Io sono stato al centro della Terra, ho navigato oltre i confini del Sistema Solare, ho inseguito spietati assassini sui tetti di Parigi, ho amato una guerriera indiana del 1700, ho dialogato con Socrate, ho ascoltato le parabole di Gesù Cristo, ho assistito a lezioni filosofiche di Karl Popper, sono stato ad Auschwitz assieme a Primo Levi, ho vissuto la vita tranquilla di Emily Dickinson e quella avventurosa di Giacomo Casanova.
Io ho cinquant’anni, ma ho vissuto mille e una vita, perché ho letto mille e un libri.
La letteratura insomma allarga le nostre esistenze, ci mette in contatto con il mondo, arricchisce le nostre menti, fa entrare sangue fresco nelle nostre vene.
Ma i libri servono anche ad altro, a tanto altro.
I libri ci fanno sentire meno soli. Ci fanno scoprire che i nostri problemi, quelli che noi pensiamo accadano a noi per la prima volta nella storia dell’umanità, sono invece problemi che gli esseri umani hanno già affrontato milioni e milioni di volte. E questo patrimonio di esperienze ci aiuta a vivere meglio.
Ma i libri ci fanno anche percepire l’insoddisfazione, la ribellione contro le ingiustizie, gli squallori e le infelicità del mondo: i libri sono un combustibile per andare avanti, per non rassegnarsi, per intravedere e per cercare la speranza ed il cambiamento.
Chi legge, anche se il suo corpo è fermo, fa viaggiare la propria mente nel tempo e nello spazio, nella fantasia, nelle menti di altri esseri umani.
Chi legge è creatore al pari di chi ha scritto.
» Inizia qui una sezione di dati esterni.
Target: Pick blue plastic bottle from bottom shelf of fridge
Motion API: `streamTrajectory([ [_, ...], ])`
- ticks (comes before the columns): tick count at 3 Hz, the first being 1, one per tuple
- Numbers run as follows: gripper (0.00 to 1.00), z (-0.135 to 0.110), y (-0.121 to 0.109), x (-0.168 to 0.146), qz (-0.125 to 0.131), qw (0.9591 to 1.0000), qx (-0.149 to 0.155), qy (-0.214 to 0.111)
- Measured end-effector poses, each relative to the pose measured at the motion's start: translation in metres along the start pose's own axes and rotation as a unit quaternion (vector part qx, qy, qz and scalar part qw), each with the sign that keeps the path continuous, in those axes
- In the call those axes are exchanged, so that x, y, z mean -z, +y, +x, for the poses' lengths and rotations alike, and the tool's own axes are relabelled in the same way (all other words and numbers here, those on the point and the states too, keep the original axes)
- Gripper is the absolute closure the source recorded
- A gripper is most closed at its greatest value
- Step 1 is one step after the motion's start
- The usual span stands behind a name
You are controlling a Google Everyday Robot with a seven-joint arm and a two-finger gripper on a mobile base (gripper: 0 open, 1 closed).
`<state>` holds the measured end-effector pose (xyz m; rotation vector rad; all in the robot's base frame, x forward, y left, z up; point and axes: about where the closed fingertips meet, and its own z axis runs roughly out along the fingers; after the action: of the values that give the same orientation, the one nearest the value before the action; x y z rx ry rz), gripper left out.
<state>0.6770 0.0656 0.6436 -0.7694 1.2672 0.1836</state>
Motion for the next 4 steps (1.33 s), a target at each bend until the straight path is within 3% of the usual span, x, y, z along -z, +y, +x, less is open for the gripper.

Un libro esiste solo se qualcuno lo apre e si mette a leggerlo.
Chi legge non annoia né sé né gli altri.
Chi legge trasmette il contagio di due morbi meravigliosi: la curiosità e la libertà.
*
Secondo me, umorismo nei libri per ragazzi non significa ridere degli adolescenti, bensì ridere con gli adolescenti.
In vari miei libri, il protagonista è un tredicenne di nome Michele Crismani. I romanzi sono tutti scritti in prima persona, è lui l’io narrante. Dico lui perché ormai Michele è una persona a tutti gli effetti vera. Non posso costringerlo a fare quello che voglio io, non posso imporgli di comportarsi come a me autore verrebbe comodo. Devo lasciarlo libero di essere sé stesso.
Un esempio. In Michele Crismani vola a Bitritto, io avevo un’idea di trama. Però, dopo una cinquantina di pagine, Michele e la sua amica Michelle, una coetanea di colore, litigano, una brutta baruffa che cambia radicalmente i loro rapporti. Ma io quella lite non l’avevo mica prevista! È avvenuta davanti ai miei occhi sorpresi, sotto le mie dita che trascrivevano tutto battendo sui tasti del computer.
Se si lasciano liberi i personaggi, accade anche questo, accade che siano loro a fare il libro, a guidarlo dove li porta la loro personalità.
Quando scrivo le storie di Michele, faccio buio nella mia mente e lascio che sia lui, il mio personaggio, a raccontare.
Con Michele Crismani io cerco di guardare il mondo con gli occhi di un adolescente.
E per provare a farlo bisogna conoscerli, gli adolescenti.
Le strade per tentare di riuscirci credo siano due.
La prima: ascoltarli, guardarli, sapere quali sono i loro gusti, tenersi aggiornati. Noi adulti non dobbiamo né scimmiottarli né disprezzarli, ma conoscerli a fondo, pur restando noi stessi.
La seconda: ogni adulto (anche se l’ha dimenticato) ha avuto undici, dodici, tredici anni. E allora lo scrittore deve attingere a questo proprio passato, arricchendolo con la fantasia e con l’osservazione della realtà.
Il mio Michele Crismani è stato definito da un critico un adolescente con diritto di mugugno. È una definizione che mi piace molto: penso che Michele faccia ridere gli adolescenti perché si riconoscono in lui e nel suo sguardo sul mondo.
*
Chiudo con un interrogativo. Ricordate l’episodio di Abramo che contratta con Dio per salvare Sodoma? Avevamo lasciato Abramo che si ferma sulla soglia dei dieci innocenti. Ma Dio non trova nemmeno quelli e distrugge l’intera città, dopo aver permesso a Lot, a sua moglie e alle loro due figlie, di salvarsi.
Io spesso mi pongo una domanda, che non so se sia più teologica, filosofica o umoristica: in questa trattativa con Dio, Abramo fin dove poteva arrivare?